At Race Rocks, near Vancouver Island, it was found that during the winter, the only remains of the kelp forest was the bare stipes of P. californica, the annual seaweeds having been broken down and dispersed. By mid summer however, the fast-growing N. luetkeana formed the canopy while P. californica and S. latissima formed a middle storey layer. In a research study in that location, it was found that much of the N. luetkeana was growing epiphytically on P. californica with their holdfasts attached to the blades and upper portions of the stipes.
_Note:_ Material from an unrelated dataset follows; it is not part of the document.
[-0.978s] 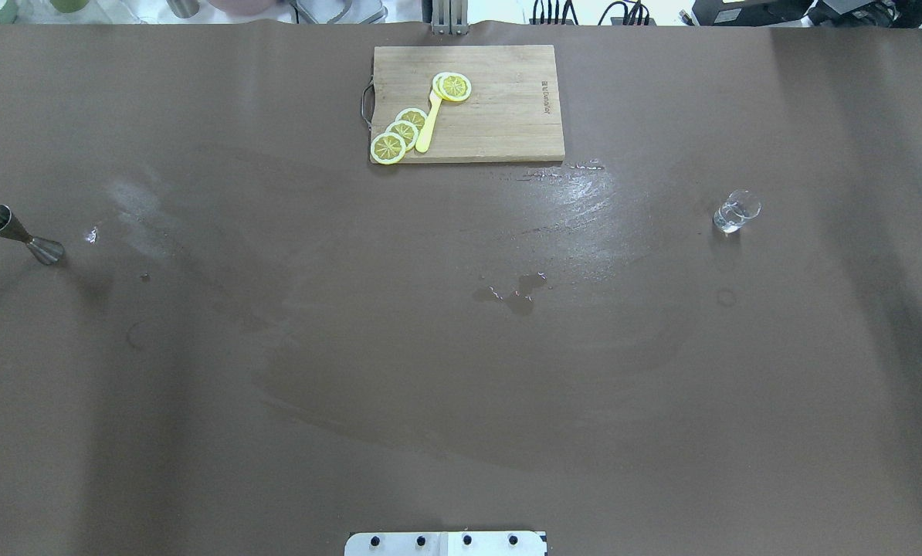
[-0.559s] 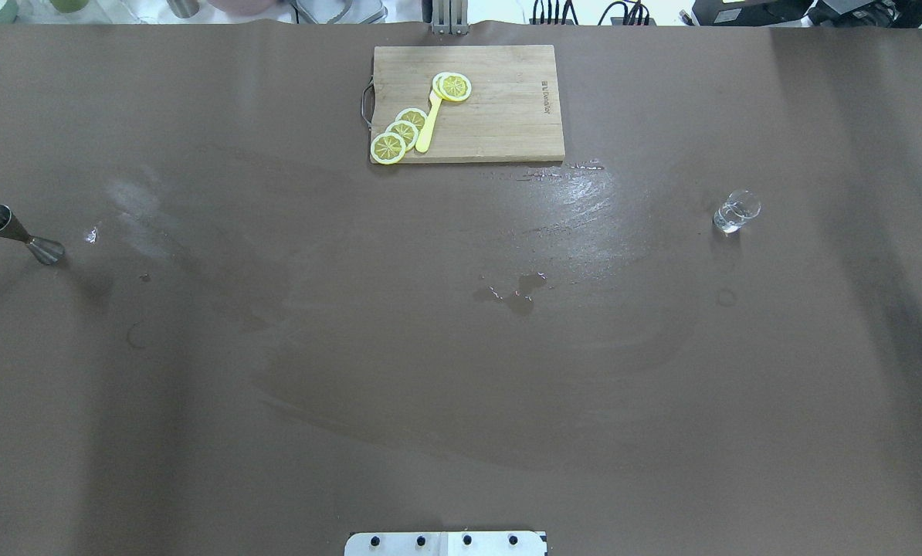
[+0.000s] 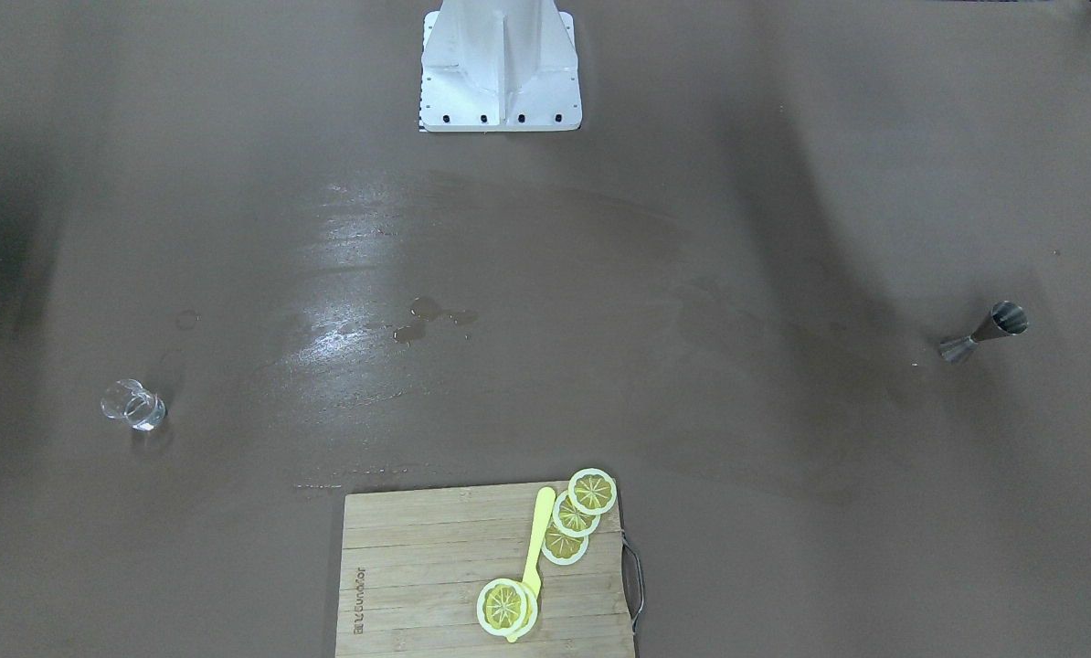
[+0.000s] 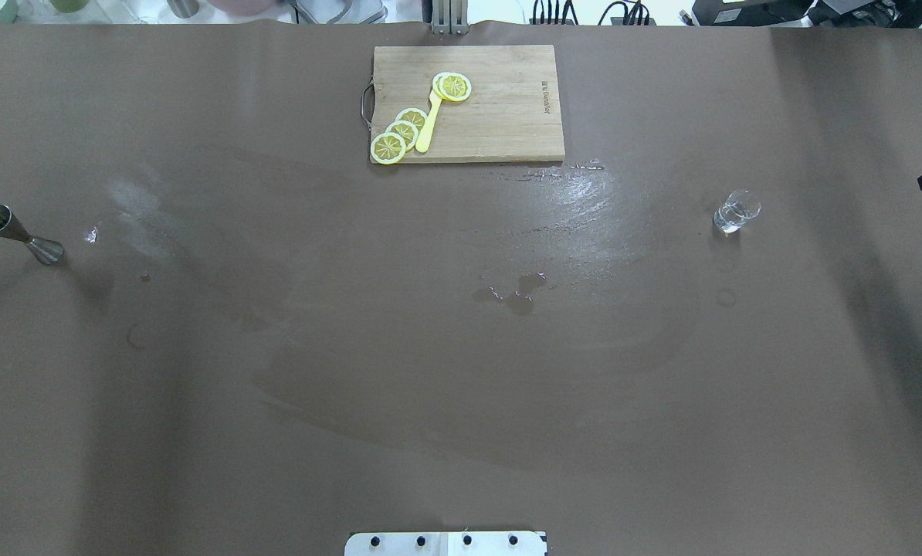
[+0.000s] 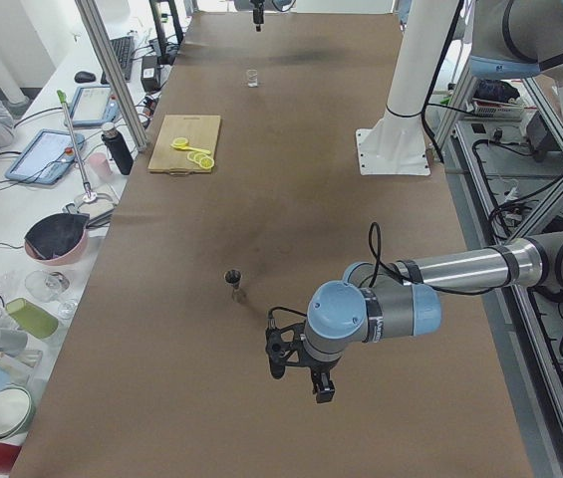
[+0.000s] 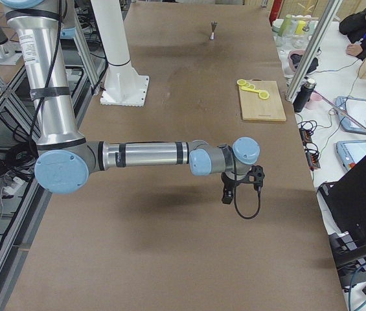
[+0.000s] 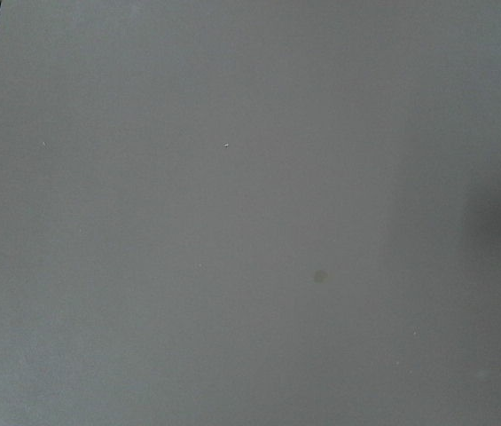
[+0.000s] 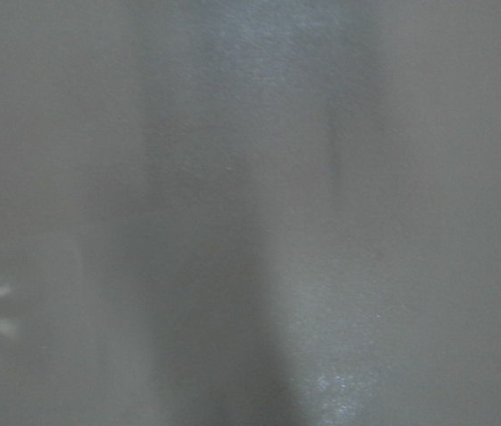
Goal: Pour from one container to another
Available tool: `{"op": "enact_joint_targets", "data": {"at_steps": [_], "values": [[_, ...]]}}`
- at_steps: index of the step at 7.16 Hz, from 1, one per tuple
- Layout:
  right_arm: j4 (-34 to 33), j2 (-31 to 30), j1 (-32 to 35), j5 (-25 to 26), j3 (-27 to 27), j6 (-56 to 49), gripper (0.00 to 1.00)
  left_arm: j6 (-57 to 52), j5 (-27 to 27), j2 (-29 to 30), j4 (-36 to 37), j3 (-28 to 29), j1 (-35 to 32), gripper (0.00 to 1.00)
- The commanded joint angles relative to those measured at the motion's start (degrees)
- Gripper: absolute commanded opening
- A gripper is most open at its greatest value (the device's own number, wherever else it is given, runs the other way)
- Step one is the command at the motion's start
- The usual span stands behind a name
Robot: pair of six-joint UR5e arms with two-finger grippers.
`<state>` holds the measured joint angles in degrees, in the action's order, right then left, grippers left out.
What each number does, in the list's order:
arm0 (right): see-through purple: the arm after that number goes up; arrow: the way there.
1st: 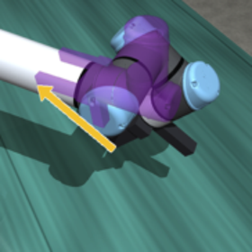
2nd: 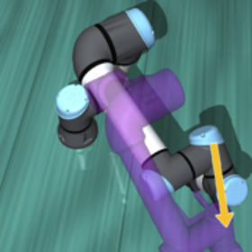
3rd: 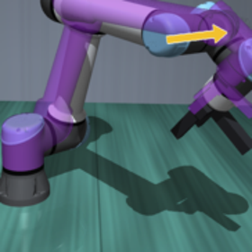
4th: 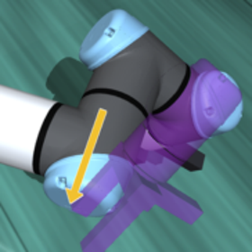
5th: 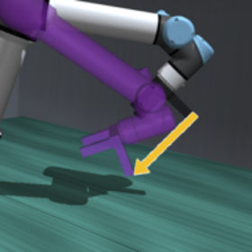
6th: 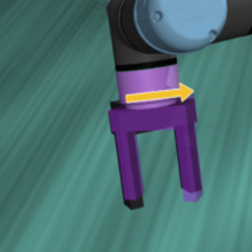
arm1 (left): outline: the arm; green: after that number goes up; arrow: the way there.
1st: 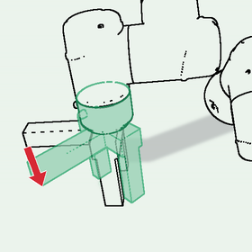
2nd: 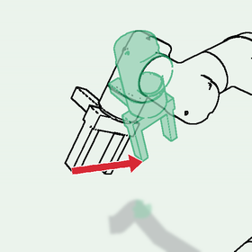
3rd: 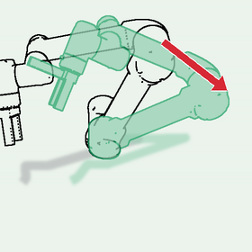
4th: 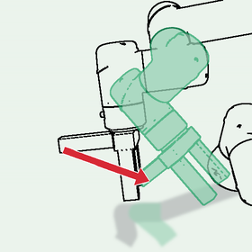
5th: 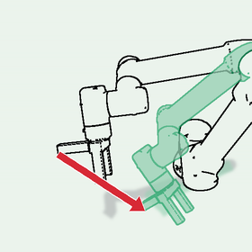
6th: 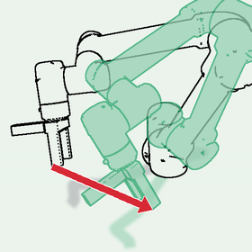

S latissima was also epiphytic but occupied the middle part of the stipe. Neither was present on the lower regions of the stipe and it was thought that this was due to grazing pressure from benthic macrofauna such as sea urchins.

Herbivores feed on P. californica and other kelps, the predominant grazers being sea urchins. If the population size of these becomes too great, "barren grounds", with no large algal species, can develop and may remain in existence for years. A reduction in the number of predators or a diminution in the quantity of drift algae may encourage hungry urchins to overexploit and potentially eradicate the kelp. The sea urchins Strongylocentrotus purpuratus and Strongylocentrotus droebachiensis graze on P. californica at the northern end of its range.